There a sense that the people in the story are adapting to all the events around them, while still acknowledging that it’s madness.  There’s no mysticism about days of yore, or gawking at a functional TV, or even that weird disconnect of people who’ve never seen a computer who are suddenly able to reprogram it to be a doom machine.  It’s just people, doing their people thing in a bad situation.

This is what makes Hank Palace, our lead, stand out so much.  He very much feels like a man transposed in time, a call back to 1950s styled straight laced detectives.  He’s clean cut, clean shaven, aside from a silly mustache, says sir and ma’am.  Very square and by the numbers, which contrasts him all the better with the crazy world that creeps up around him all the time.  His fellow officers are typically lazy, choosing to goof off on the job rather than run people in to sit in jail for a few months.  Almost everyone around him breaks the law, while Hank goes about his day in a suit and tie.  Reading his methodical investigation set against numerous ticking clocks, as most murder trails go cold quickly and the world is set to go too, is a pretty gripping story.

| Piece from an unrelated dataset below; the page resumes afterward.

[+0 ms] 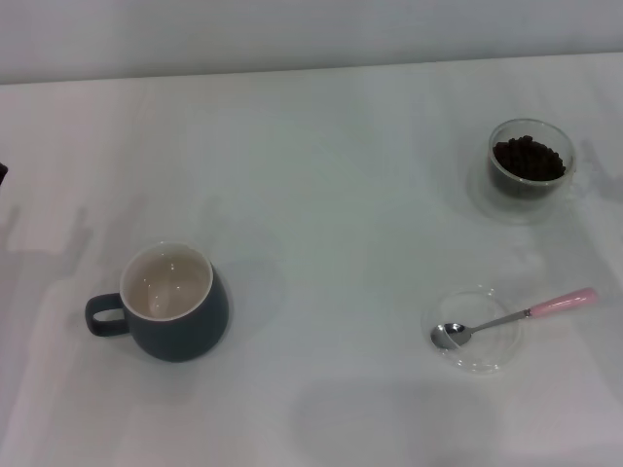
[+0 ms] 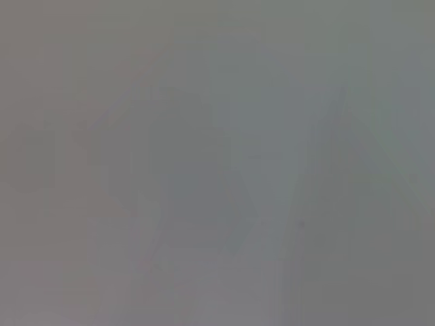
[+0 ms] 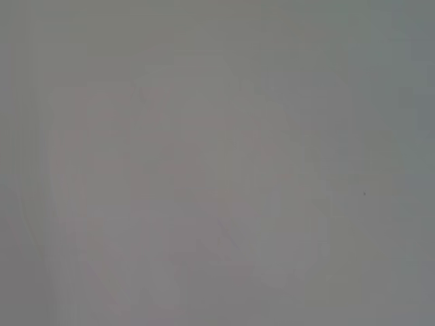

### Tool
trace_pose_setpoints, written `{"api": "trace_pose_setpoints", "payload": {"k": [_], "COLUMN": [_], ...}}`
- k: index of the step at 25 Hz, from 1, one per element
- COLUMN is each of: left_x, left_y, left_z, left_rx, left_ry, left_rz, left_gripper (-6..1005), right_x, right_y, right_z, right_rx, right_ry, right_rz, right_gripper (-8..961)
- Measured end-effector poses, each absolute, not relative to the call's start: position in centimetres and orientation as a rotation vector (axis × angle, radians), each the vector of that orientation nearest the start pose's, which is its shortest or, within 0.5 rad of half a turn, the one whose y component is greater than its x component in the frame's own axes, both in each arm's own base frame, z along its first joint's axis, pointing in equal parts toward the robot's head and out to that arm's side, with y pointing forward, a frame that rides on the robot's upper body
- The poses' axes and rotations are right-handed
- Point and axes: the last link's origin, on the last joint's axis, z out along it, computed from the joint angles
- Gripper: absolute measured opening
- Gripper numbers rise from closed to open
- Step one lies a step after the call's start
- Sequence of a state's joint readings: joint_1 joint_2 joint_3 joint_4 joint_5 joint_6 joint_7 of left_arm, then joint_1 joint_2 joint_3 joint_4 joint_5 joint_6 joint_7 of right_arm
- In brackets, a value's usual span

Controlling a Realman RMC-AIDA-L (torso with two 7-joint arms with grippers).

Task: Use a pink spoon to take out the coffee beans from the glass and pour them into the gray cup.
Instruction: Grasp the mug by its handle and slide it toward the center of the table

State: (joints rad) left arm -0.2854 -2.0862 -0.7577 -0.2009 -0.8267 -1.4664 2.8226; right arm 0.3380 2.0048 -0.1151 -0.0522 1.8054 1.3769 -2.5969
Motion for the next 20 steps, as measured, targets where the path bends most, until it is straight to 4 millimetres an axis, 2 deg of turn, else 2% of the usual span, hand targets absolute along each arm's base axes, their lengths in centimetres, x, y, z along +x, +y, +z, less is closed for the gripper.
{"api": "trace_pose_setpoints", "payload": {"k": [20], "left_x": [-32.03], "left_y": [27.21], "left_z": [-1.01], "left_rx": [-1.545], "left_ry": [-0.541], "left_rz": [-1.006], "left_gripper": [892], "right_x": [38.58], "right_y": [28.43], "right_z": [5.95], "right_rx": [-1.466], "right_ry": [0.633], "right_rz": [0.832], "right_gripper": [871]}}
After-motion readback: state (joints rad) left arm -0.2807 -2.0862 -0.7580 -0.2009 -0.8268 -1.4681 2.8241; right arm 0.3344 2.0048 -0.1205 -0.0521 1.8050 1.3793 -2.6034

It’s a tough story to go into without giving it away, since it’s a detective story.  I will say that it’s interesting reading the story with the knowledge that every day that goes by creeps the world closer to its inevitable doom, all while reading about these characters going about their everyday lives, just trying to get by while everything goes to rot around them.  There’s a weight and heft to the things people do.  Everything is done in a way that matters to the people, but is ultimately useless.

The first book, as this is a trilogy of rather great books, does a good job laying out the groundwork of the world, as well as introducing the main character and some of the other supporting actors.  As the books go on, the world gets closer and closer to the end, and society tips a little further into madness with each page.

All in all, I’d definitely recommend giving the three books (The Last Policeman, Countdown City, and World of Trouble) a read.  I can’t say much about the mystery of it, but the tone, characters and setting are excellent at drawing you in and getting you to turn yet another page.